_Problem statement_
A verbatim copy of all the data is required, minus any images.

======== Dataset content

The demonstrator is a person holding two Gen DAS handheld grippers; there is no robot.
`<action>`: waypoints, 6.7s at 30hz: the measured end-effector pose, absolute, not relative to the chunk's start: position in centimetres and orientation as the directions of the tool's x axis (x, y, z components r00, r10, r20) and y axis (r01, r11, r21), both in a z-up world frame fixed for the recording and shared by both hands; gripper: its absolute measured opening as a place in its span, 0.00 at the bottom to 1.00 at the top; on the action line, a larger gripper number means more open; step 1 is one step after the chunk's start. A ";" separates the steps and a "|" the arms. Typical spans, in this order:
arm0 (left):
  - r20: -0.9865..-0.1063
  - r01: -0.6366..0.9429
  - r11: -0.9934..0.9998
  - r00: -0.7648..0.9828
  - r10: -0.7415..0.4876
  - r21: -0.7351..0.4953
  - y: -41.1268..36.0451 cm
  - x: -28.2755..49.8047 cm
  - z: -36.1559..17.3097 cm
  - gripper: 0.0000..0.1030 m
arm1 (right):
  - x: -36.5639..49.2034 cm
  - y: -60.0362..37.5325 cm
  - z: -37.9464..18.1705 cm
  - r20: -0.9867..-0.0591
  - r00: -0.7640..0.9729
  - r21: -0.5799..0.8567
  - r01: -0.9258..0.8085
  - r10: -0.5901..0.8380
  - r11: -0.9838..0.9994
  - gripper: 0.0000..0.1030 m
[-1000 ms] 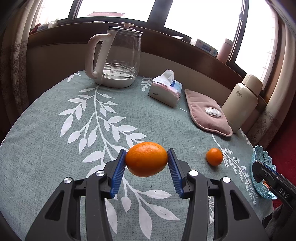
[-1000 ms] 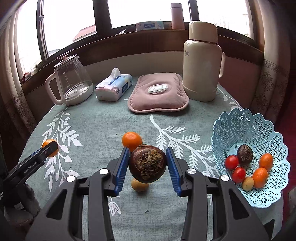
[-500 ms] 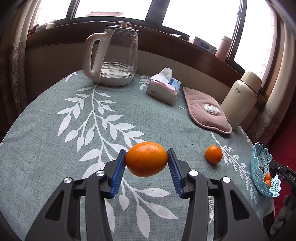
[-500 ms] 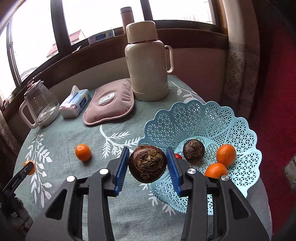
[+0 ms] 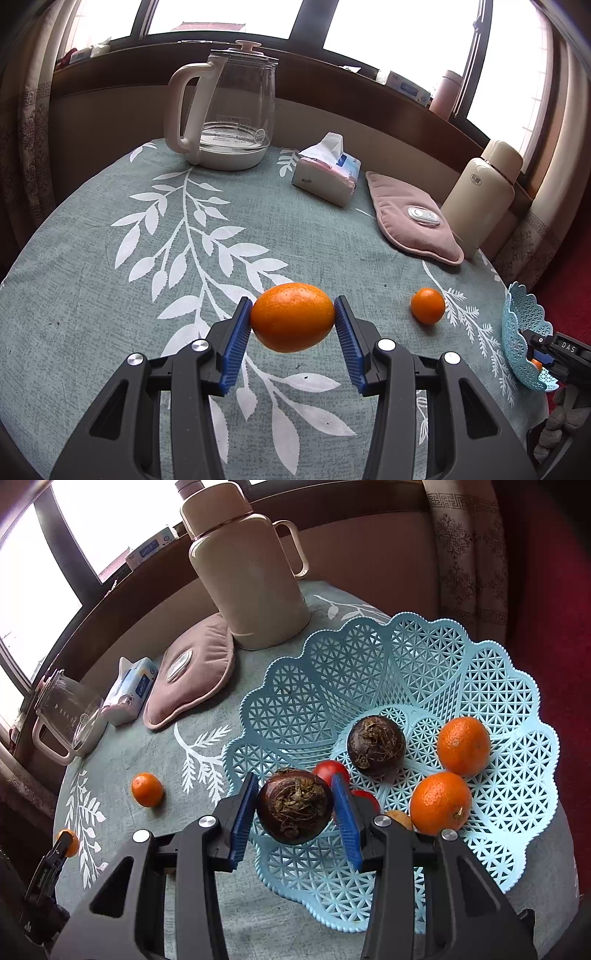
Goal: Organize fruits
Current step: 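Lower the brown fruit into the blue basket and open the right tool, then carry the large orange into the blue basket and open the left tool, then close the left tool around the tan pear-like fruit and lift it, then grasp an orange on the table with the right tool while the left tool holds the tan fruit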
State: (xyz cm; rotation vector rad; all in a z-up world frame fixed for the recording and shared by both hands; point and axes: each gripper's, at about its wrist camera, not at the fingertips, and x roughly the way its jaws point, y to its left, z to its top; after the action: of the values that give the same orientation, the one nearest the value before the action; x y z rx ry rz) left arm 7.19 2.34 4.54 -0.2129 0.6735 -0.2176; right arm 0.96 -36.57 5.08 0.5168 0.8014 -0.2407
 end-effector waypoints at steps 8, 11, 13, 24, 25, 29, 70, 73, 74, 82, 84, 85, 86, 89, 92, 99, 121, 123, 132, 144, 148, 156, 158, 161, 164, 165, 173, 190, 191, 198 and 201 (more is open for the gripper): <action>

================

_Solution below_
The demonstrator is a person holding two Gen DAS handheld grippers; there is no robot.
`<action>`: waypoints, 6.7s at 30hz: the measured end-effector pose, absolute, not relative to the chunk's start: position in centimetres and orientation as the directions of the tool's x axis (x, y, z components r00, r10, r20) and y axis (r01, r11, r21), both in a z-up world frame fixed for the recording and shared by both hands; gripper: its absolute measured opening as a place in its span, 0.00 at the bottom to 1.00 at the top; on the action line, a larger gripper number means more open; step 1 is one step after the chunk's start. A ";" separates the steps and a "|" the arms. Typical spans, in this order:
arm0 (left):
  - r20: -0.9865..-0.1063
  - r01: -0.6366..0.9429
  - r11: -0.9934..0.9998
  - r00: -0.7648..0.9828
  - r10: -0.7415..0.4876
  - r21: -0.7351..0.4953
  - y: -41.1268..36.0451 cm
  - x: -28.2755..49.8047 cm
  - z: -36.1559..17.3097 cm
  - gripper: 0.0000..0.1030 m
arm1 (right):
  - x: -36.5639..49.2034 cm
  - y: -60.0362..37.5325 cm
  - z: -37.9464..18.1705 cm
  - r20: -0.9867..-0.0591
  - r00: -0.7640..0.9729
  - r21: -0.5799..0.8567
  - r01: -0.9258..0.8085
  - r10: -0.5901..0.8380
  - r11: -0.9838..0.9994
  - gripper: 0.0000..0.1030 m
[-1000 ms] 
[-1000 ms] 
[-500 ms] 
[-500 ms] 
[+0 ms] 
Goal: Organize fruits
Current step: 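Lower the brown fruit into the blue basket and open the right tool, then carry the large orange into the blue basket and open the left tool, then close the left tool around the tan pear-like fruit and lift it, then grasp an orange on the table with the right tool while the left tool holds the tan fruit
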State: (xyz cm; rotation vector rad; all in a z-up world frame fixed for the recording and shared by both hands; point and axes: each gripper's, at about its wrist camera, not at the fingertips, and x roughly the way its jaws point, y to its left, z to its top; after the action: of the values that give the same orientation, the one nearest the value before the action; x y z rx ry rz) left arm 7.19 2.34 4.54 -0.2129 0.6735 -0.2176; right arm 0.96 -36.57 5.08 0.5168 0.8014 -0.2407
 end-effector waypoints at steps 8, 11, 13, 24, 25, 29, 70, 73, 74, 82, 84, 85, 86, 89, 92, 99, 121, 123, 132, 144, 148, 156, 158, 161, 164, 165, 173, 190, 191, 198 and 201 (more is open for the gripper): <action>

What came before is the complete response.